Pippa Passes was first published as part of the Browning collection Bells and Pomegranates, which also included "The Pied Piper of Hamelin" and other memorable Browning works such as "Porphyria's Lover" and "My Last Duchess". It marked his arrival on the British literary scene. Being a drama written in verse, it has been performed on the stage on multiple occasions. A 1909 short film adaptation, directed by D. W. Griffith, was the first film to ever get a review in the New York Times.


Tropes:

  • Alliterative Title
  • Blithe Spirit: Cheerful, optimistic Pippa strolls through Asolo singing, causing everyone who hears her to have some kind of epiphany.

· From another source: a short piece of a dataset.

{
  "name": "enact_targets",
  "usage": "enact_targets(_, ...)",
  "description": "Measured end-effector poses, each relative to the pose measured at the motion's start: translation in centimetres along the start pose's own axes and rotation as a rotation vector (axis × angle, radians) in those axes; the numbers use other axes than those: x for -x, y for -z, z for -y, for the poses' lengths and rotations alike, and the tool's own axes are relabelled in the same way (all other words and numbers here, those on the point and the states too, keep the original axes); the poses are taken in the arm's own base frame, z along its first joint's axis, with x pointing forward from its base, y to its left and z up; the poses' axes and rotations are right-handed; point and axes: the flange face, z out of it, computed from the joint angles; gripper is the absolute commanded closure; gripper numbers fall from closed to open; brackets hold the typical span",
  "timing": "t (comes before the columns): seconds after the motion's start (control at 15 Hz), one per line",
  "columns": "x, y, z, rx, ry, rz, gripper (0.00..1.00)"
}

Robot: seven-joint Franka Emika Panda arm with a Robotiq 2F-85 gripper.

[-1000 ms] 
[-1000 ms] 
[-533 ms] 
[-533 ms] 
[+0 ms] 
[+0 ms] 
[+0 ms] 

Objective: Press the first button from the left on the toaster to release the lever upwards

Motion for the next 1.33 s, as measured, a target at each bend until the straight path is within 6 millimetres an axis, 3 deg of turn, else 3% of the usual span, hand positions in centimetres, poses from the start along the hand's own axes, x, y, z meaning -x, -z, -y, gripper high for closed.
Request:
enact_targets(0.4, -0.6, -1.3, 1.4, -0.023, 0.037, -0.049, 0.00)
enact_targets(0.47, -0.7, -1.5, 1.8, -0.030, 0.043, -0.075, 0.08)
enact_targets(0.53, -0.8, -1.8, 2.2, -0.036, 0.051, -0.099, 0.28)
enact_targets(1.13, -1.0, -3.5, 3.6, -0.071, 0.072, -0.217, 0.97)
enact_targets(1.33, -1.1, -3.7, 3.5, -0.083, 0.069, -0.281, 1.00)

  • Carpe Diem: Sebald believes this, saying "One must be venturous and fortunate/What is one young for, else? In age we'll sigh/O'er the wild, reckless, wicked days flown ever." Of course, he's justifying murdering his girlfriend's husband.
  • Cue the Sun: The poem opens with Pippa waking up and rapturously describing the sunrise.
  • Disposing of a Body: "Come in and help to carry", says Ottima to Sebald about Luca.
  • Dramatic Irony: At the end Pippa wonders how she might approach the people she's passed and "move them" in some way, not knowing that she already has.
  • Gossipy Hens: "The spitefullest of talkers in our town" are talking about Ottima's affair.
  • Have a Gay Old Time: "Oh! were every worm a maggot, Every fly a grig, Every bough a Christmas fagot, Every tune a jig!" Take note that in England, a Fagot is a large meatball made out of Beef and Lamb mixed together with breadcrumbs.
  • Incorruptible Pure Pureness: Sweet, gentle Pippa. See the page quote for her attitude towards life distilled into one line.
  • In Love with the Mark: Phene is a prostitute hired by Jules's classmates to pretend to be in love with him. She falls in love with him for real.
  • Innocent Swearing: A meta example, and one of the most famous in literature. Towards the end appear these rather unusual lines: "Then, owls and bats, cowls and twats,/Monks and nuns, in a cloister’s moods,/Adjourn to the oak-stump pantry!". Many years later the editors of the Oxford English Dictionary asked Browning about this and he pointed them to his source material, a 1660 poem that included the lines "They talk't of his having a Cardinall's Hat/They'd send him as soon an Old Nun's Twat." Browning took that to mean that a "twat" is part of a nun's habit, and so used it in the poem. In fact "twat" meant the same thing in 1660 as it did in 1842 and as it does in the 21st century, a vulgar Country Matters reference. Apparently no one told him, and Browning went to his grave not knowing about it.
  • La Résistance: Luigi is an Italian patriot plotting to assassinate the emperor of Austria (Asolo and the Veneto region belonged at that time to Austria).
  • Let Us Never Speak of This Again: "Best never speak of it", says Ottima, and since she's talking about how she and Sebald just murdered her husband Luca, she's probably got the right idea.
  • Murder the Hypotenuse: Ottima and Sebald elected to do this with her husband Luca.
  • New Year Has Come: New Year's Day is Pippa's only off day of the year, which is why she goes for a walk.
  • Posthumous Character: Luca has already assumed room temperature when Ottima and Sebald have their dialogue.
  • The Reveal: Pippa is the monsignor's niece, hidden away years ago by Maffeo, and thus the heir to the monsignor's family's estates.
  • Starving Artist: Sebald was a musician "starving when [he] used to call" on Ottima to give her music lessons.
  • Stealing from the Till: Embezzling from the Monsignor's recently deceased brother is the least of Maffeo's crimes. He has murdered on the brother's command, and he once killed the eldest brother's small child so the recently deceased brother would inherit.
  • Streetwalker: The hookers on the corner, who are in league with Bluphocks.
  • Title Drop: The stage direction (Pippa passes) as she passes by Ottima and Sebald.